> DATASET EXCERPT
——————————
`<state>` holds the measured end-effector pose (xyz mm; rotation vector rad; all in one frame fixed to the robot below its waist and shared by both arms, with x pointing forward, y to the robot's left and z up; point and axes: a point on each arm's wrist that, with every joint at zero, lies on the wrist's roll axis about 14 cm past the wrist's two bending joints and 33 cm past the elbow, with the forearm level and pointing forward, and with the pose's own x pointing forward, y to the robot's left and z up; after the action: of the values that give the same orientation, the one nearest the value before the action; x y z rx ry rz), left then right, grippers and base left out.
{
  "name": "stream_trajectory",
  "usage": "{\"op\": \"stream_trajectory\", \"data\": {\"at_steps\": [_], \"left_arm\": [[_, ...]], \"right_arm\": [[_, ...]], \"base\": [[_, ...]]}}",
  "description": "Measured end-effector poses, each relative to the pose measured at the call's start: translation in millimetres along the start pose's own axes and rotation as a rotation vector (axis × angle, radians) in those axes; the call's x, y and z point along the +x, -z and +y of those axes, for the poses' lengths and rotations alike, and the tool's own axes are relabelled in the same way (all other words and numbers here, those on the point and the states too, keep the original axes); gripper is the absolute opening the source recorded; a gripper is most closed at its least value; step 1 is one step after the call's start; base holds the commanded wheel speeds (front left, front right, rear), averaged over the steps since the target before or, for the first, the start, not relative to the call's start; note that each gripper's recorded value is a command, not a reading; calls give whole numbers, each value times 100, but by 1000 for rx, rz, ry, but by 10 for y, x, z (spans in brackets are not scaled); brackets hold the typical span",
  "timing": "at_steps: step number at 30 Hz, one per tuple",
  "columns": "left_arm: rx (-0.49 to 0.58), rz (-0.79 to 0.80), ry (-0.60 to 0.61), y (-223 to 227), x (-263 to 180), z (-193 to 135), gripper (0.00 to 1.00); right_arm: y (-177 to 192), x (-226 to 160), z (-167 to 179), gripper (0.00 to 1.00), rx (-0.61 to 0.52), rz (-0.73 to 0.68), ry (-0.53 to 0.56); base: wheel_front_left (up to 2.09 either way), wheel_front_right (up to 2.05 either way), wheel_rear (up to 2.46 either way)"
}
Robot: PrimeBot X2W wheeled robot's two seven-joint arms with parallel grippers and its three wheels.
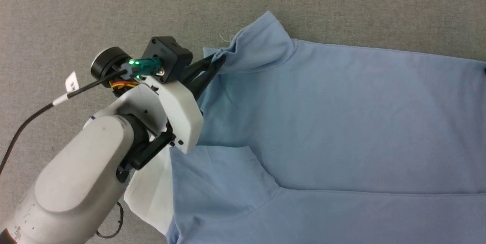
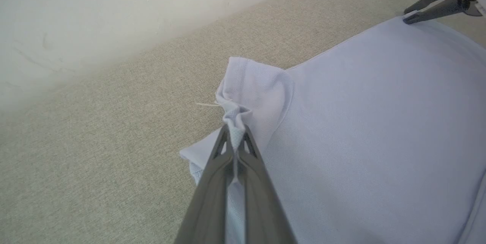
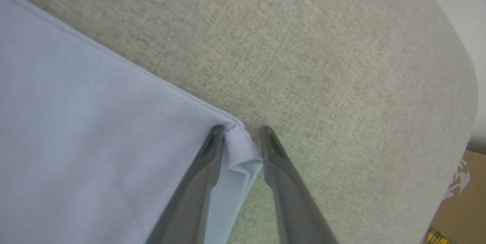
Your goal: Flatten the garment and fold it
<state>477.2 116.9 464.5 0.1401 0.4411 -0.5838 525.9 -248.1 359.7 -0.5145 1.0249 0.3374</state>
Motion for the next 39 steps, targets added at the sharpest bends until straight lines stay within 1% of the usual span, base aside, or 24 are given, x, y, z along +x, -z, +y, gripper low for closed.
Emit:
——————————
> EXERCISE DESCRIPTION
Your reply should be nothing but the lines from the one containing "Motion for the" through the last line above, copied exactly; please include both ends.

> RESPONSE TO THIS EXERCISE
Motion for the next 39 steps, targets added at the sharpest bends until straight lines stay within 1% of the usual span, base aside, or 24 are given, x, y, z along +x, -z, +y, gripper low for closed.
Emit:

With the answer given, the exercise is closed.